A total knee replacement surgery involves several steps, one of which is cutting and shaping the femoral head followed by the implanting of the artificial femoral component. Watch this video to learn more – https://www.youtube.com/watch?v=m8LDBlZN-XM
This step is of critical importance to ensure that implant will be within the stipulated alignment range. Several research studies also suggest that computer assisted surgeries are known to have reduced instance of mis-alignment but the debate on this has continued in the medical community. [4, 5]
What does all of this mean for you as a patient undergoing Knee replacement surgery?
First, you should be aware that one of the causes that can lead to failure of a knee replacement is mis-alignment. A mis-aligned joint can lead to a much shorter life of the artificial joint. Proper alignment of the implants is strongly associated with greater stability and a lower rate of loosening.
When the knee was not properly aligned as per the best practices, the failure rate was 1.5% in a sample size of 1044 patients, as opposed to the fail rate of 0.6% in case of normal alignment. 
The impact of mis-aligned joint was further exacerbated by the weight or BMI of the patient . The lowest failure rate of 0.65% occurred in patients with a BMI of 23 to 26 KG / m2.
This failure was 2.5 times higher in patients with BMI of 27 to 40 KG / m2 and almost 10.8 times higher in patients with BMI of above 41 KG / m2 .
This means that if you are over-weight, you are more likely at risk of failure when the joint is improperly aligned. A property replaced knee joint means that all forms of alignment, that is alignment of femoral head with the joint, the tibial bone and the overall alignment is appropriate as per the established practices. When any of these are off, it results in a sub-optimal outcome that often requires a corrective surgery.
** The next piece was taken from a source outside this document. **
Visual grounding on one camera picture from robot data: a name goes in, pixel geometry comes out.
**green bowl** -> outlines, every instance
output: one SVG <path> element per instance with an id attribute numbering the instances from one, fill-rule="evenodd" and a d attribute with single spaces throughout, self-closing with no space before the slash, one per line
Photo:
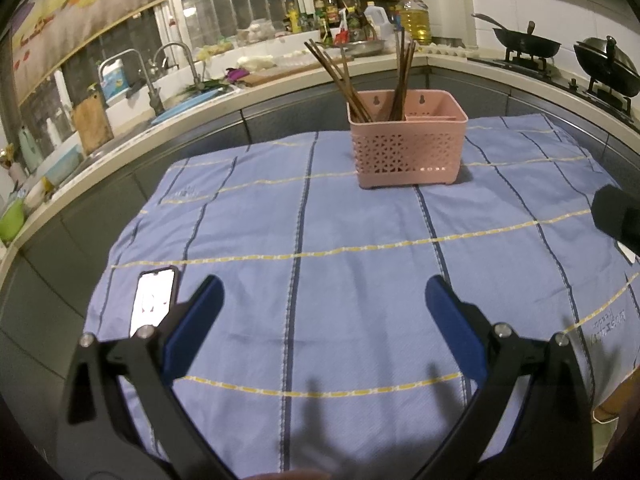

Several studies have demonstrated that as the volume of surgeries conducted by a surgeon increases, the post-surgery complication rates tend to come down. Complications in case of surgeons performing fifty or more procedures in a year were at 1.5% compared to 4.2% complications that performed five or less such procedures. 
One hypothesis associated with this finding is that as a surgeon performs more and more procedures, he or she gets better acquainted with the minor differences knee anatomies presented in patient to patient. This experience could result in ensuring that there is a better alignment of the artificial knee, leading to a lower complication rate.
Therefore, as a patient considering a joint replacement surgery, it is important for you to ask questions on how many surgeries have been performed by your surgeon. This alone can be a strong determinant of how successful and long lasting your knee replacement turns out to be.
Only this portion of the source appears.